William Derry is certainly not alone. The rise in fantasy football, in particular, has caused an even greater impact on workers and students. In fact, in 2015 an estimated sixteen billion dollars were lost to companies due to inefficient working hours as a result of time spent of fantasy sports. This is according to a study done by Challenger, Gray & Christmas.
Micah Henry is also a senior at Science Leadership Academy (SLA). Henry is an avid fan of fantasy sports and not only lets them affect his work, but also his mood.
“You know I had these benchmarks due and like, I don’t know, fantasy football, I lost on Monday night because like you know [Carolina Panthers tight end] Greg Olsen got this touchdown,” Henry said.
“Messed up my whole week because I was winning on Sunday night and on Monday night I lost. I didn’t do any homework because I was watching football all night, so I went to bed late.”
While not everyone is affected directly by sports, other can be affected due to their relations with people who become obsessed.
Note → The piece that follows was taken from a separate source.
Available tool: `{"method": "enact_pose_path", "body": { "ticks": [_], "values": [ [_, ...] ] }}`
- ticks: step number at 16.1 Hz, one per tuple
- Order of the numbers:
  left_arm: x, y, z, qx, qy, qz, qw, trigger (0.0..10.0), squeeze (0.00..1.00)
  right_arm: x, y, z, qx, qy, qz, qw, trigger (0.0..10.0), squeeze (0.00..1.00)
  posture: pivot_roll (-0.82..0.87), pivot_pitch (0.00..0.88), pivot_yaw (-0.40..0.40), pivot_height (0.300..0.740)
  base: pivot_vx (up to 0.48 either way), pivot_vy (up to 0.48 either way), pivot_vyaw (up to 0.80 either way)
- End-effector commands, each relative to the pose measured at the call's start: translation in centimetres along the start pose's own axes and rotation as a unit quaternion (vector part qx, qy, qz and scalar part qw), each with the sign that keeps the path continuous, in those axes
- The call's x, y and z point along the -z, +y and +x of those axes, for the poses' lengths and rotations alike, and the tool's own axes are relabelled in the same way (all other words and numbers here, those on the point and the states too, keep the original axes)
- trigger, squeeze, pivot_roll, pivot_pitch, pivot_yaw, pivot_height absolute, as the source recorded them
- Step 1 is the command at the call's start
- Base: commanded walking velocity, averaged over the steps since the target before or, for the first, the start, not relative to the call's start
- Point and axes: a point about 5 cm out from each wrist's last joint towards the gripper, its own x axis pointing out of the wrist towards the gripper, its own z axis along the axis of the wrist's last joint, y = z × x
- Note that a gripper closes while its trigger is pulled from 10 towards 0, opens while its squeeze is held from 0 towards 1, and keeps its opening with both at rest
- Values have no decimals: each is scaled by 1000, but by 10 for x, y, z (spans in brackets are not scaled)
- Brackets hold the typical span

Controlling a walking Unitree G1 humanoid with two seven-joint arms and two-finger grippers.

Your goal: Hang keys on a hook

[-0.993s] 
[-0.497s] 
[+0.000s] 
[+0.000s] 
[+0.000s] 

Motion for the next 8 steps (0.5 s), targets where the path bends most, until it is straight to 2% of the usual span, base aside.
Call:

Parents need to continually remind their kids to focus their work and often become responsible for the success of their children in this respect.
Meanwhile students often see their friends fall prey to the addiction of football. Joseff Fillamor is a senior at SLA who does not follow or even enjoy traditional sports. However, his friends become obsessed.
“Yeah, I don’t really watch football that much, but whenever I wanna chill with my friends or something they just wanna watch football instead of going out and doing something. Like whenever I wanna go up to the park to skate they’ll just be like ‘uh yeah I’m watching football tonight, it’s sunday’ and I’m just like damn” Fillamor said.
The lesson to be learned here is not that football can cause a toxic environment or that you should quit watching altogether. The lesson is that football, like all things, needs to be taken in moderation. It is when you let it run your life that you can get in trouble.